WHAT NEEDS TO BE DONE — Every line below from the one with "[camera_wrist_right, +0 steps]" through the one with "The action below" is to be repeated exactly, with no picture among them.

AVAILABLE DATA —
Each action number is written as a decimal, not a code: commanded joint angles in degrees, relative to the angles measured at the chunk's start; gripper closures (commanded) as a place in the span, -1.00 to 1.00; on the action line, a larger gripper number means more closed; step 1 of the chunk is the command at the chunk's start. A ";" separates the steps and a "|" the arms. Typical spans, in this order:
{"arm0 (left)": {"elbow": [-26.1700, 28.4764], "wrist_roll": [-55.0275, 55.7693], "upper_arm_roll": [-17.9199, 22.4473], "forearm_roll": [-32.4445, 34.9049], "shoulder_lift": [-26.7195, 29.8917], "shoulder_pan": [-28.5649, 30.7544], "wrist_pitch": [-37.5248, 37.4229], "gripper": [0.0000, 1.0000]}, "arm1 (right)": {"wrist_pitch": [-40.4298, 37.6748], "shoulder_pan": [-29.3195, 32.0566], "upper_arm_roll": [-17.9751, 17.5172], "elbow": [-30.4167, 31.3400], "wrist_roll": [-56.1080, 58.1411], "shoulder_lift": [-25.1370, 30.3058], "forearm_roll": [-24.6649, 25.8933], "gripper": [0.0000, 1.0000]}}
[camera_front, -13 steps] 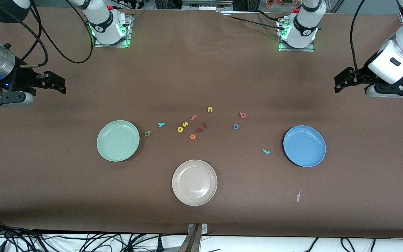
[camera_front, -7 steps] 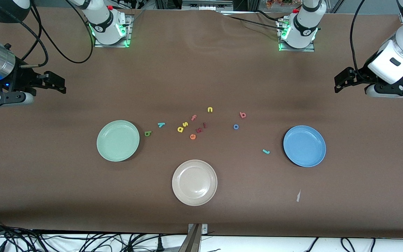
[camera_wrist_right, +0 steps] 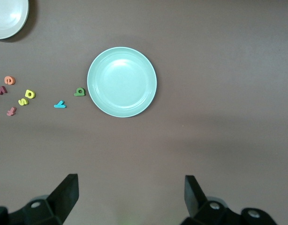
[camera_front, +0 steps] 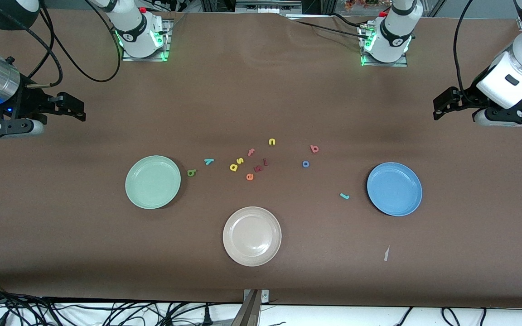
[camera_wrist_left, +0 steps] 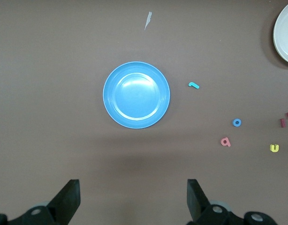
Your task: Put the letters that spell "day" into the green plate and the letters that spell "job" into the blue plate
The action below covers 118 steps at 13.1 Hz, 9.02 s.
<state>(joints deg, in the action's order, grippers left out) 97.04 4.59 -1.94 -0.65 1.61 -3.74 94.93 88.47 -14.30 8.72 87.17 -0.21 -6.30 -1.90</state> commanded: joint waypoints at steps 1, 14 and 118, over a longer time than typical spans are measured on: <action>-0.63 -1.08 0.10 0.03 0.23 0.22 -0.98 -1.00 | -0.76 0.76 -0.64 -0.08 0.03 0.15 0.14 -1.00; -0.63 -0.99 0.10 -0.06 0.23 0.31 -1.33 -1.00 | -0.84 1.03 -0.55 0.10 0.03 0.15 0.06 -1.00; 14.84 31.45 -8.61 -4.54 -33.43 -16.92 38.14 0.87 | 65.60 -12.68 -15.32 27.96 -21.59 -27.63 9.37 -0.96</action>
<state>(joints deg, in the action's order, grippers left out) 110.70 35.87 -11.06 -4.93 -33.67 -20.14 132.90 152.27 -26.94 -6.48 114.72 -20.60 -33.47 6.13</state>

ANSWER BOX —
[camera_wrist_right, +0 steps] 
[camera_front, +0 steps] 
[camera_wrist_left, +0 steps] 
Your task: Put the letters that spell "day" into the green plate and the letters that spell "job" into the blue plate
The action below covers 118 steps at 13.1 Hz, 9.02 s.

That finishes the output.